Keep to the lines from the one with "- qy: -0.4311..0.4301" through the end of the data, and write them out exactly.

- _Data extracted from a collection_
^^^^^^^^^^^^^^^^
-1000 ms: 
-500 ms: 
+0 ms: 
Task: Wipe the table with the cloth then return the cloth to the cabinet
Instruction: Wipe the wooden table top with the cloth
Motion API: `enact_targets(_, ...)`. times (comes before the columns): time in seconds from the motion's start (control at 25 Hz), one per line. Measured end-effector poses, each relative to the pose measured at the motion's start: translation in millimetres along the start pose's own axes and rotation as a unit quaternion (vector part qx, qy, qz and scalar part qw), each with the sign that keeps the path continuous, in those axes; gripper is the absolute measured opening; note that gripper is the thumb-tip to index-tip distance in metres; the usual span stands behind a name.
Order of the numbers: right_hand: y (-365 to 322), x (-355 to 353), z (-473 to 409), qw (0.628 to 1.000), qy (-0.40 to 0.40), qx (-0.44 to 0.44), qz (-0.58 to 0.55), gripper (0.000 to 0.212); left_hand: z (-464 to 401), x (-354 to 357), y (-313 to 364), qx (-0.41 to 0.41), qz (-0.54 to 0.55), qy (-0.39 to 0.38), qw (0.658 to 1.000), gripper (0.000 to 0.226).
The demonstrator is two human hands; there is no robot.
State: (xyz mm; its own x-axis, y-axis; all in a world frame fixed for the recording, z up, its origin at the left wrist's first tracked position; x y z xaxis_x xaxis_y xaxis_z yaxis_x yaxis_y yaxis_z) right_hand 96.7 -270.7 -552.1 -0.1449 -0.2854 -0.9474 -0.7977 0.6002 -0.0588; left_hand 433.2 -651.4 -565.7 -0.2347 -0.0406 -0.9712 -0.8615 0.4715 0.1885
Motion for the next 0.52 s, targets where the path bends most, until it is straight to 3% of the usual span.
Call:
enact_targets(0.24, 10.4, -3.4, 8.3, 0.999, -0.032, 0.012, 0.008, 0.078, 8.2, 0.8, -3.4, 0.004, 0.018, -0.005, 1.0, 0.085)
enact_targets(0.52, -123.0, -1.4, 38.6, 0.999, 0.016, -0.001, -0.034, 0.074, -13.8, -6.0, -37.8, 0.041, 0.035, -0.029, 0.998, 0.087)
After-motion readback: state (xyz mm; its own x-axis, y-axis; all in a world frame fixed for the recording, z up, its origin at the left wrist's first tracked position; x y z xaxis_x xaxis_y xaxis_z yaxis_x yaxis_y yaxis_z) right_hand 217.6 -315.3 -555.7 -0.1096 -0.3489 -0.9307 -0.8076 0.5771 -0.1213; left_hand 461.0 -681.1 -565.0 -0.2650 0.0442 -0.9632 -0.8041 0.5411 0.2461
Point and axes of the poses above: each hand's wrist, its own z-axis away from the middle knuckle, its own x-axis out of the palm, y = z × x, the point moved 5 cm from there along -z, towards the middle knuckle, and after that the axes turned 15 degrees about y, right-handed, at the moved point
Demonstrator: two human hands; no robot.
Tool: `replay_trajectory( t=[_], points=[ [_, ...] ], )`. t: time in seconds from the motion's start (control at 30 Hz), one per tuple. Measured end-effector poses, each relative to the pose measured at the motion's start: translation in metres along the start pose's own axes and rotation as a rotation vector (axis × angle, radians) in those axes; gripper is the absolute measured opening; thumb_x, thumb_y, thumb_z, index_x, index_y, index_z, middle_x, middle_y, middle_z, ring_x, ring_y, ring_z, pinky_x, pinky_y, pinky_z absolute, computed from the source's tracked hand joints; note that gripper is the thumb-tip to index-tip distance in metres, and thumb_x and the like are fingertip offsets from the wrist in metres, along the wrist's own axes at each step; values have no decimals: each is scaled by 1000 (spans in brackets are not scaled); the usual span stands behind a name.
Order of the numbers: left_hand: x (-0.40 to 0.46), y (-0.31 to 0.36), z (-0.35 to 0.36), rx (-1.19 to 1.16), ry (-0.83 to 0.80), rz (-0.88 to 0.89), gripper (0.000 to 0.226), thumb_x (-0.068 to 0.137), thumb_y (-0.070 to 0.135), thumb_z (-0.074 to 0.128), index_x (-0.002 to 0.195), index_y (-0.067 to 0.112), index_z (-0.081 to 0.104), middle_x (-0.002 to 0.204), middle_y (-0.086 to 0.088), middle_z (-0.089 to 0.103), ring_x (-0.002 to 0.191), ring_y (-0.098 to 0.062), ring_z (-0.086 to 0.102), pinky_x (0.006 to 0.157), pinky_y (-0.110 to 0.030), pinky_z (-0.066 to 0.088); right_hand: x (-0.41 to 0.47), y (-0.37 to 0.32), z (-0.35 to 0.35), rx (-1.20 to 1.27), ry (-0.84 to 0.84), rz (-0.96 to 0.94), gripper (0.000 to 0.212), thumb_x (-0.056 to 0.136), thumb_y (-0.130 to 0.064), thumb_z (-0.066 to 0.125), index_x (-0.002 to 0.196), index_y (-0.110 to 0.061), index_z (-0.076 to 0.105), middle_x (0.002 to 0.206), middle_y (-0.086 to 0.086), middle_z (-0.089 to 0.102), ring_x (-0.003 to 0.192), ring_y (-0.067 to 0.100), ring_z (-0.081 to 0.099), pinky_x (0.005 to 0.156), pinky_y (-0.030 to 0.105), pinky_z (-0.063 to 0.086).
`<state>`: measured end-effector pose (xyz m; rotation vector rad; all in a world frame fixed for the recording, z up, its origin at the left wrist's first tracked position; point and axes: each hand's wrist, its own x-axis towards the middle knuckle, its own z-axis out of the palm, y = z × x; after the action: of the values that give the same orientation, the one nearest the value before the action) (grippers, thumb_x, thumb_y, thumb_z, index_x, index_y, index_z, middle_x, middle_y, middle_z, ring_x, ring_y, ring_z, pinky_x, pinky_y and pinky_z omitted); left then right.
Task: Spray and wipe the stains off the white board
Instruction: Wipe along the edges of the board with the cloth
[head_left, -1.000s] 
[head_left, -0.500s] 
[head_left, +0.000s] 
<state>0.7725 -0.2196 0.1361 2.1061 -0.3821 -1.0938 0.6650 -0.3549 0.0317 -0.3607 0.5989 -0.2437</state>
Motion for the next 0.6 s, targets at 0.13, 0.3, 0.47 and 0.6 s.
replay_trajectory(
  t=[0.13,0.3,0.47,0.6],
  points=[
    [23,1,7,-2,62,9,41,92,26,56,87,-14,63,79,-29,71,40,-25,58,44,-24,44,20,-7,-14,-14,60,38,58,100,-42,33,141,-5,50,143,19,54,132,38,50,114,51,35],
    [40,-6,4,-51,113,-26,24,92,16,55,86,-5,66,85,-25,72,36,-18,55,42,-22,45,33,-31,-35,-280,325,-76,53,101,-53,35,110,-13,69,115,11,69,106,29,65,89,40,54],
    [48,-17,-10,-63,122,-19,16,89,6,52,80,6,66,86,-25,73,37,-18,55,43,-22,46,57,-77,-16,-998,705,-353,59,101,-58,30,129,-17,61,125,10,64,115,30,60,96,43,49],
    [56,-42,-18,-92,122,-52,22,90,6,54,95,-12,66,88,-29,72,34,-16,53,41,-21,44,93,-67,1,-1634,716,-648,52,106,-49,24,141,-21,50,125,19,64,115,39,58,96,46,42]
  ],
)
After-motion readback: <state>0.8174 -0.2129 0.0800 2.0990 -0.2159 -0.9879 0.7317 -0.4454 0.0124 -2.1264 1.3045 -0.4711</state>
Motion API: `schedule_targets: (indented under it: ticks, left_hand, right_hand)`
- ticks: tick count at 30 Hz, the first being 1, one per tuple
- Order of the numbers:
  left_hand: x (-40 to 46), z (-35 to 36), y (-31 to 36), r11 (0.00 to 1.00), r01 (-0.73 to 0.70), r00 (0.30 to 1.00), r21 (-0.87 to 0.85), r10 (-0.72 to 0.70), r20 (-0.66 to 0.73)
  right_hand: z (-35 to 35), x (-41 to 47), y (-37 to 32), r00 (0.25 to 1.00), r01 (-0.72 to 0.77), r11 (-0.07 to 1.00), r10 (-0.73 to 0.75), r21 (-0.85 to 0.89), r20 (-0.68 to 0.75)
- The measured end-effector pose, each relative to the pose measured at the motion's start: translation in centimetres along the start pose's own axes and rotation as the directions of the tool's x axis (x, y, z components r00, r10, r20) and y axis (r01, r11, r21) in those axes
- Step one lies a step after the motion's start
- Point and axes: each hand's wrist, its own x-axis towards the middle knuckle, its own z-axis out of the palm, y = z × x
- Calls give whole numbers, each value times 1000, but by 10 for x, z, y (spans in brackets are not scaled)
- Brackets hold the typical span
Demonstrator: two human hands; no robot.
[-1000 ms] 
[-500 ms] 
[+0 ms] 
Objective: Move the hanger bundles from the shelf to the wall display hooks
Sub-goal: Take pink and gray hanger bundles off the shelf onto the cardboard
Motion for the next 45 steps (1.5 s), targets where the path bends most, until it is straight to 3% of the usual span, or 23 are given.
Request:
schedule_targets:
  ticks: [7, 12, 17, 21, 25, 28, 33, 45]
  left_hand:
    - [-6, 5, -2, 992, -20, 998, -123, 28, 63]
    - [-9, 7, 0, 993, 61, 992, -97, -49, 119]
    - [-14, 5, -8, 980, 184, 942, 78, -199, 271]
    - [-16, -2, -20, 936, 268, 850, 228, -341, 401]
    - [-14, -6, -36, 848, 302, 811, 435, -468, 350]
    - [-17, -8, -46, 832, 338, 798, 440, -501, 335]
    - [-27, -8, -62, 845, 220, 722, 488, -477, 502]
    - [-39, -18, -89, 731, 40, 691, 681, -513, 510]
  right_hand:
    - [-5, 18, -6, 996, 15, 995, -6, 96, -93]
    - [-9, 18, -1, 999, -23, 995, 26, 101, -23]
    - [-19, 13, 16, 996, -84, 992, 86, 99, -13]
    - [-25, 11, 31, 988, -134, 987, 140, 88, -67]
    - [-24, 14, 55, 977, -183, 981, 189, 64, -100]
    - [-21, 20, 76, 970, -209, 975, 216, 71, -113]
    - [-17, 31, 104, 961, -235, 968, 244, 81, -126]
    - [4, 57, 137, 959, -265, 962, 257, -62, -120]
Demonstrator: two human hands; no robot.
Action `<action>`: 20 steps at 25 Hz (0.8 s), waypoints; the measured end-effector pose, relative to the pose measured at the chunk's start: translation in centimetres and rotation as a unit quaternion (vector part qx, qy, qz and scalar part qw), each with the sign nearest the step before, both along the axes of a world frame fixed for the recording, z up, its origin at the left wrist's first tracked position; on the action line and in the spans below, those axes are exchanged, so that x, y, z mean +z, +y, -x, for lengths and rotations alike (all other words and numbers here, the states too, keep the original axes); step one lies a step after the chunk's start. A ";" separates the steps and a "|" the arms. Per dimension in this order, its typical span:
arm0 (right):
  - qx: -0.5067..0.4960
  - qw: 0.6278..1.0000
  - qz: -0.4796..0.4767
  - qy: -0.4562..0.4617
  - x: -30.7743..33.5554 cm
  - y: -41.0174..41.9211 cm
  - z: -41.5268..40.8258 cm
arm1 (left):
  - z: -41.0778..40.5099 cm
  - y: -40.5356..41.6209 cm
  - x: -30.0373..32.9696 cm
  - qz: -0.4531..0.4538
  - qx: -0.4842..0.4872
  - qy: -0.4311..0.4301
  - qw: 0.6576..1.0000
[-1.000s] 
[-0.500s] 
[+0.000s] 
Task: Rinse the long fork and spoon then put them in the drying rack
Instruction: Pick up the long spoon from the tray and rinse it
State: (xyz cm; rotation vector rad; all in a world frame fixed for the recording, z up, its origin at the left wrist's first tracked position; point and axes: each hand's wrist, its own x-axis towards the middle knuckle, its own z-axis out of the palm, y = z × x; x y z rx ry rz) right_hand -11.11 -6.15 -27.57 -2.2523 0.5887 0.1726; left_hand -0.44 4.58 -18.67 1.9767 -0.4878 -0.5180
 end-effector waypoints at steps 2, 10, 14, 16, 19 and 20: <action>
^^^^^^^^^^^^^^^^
- _Solution below_
  - qy: -0.4311..0.4301
  - qw: 0.6576..1.0000
[-1.000s] 
[-0.500s] 
[+0.000s] 
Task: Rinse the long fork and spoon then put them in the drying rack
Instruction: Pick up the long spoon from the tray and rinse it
State: (xyz cm; rotation vector rad; all in a world frame fixed for the recording, z up, its origin at the left wrist's first tracked position; point and axes: each hand's wrist, its own x-axis towards the middle knuckle, its own z-axis out of the palm, y = z × x; x y z rx ry rz) right_hand -11.11 -6.15 -27.57 -2.2523 0.5887 0.1726; left_hand -0.44 4.58 -18.67 1.9767 -0.4878 -0.5180
 end-effector waypoints at steps 2, 10, 14, 16, 19 and 20: <action>

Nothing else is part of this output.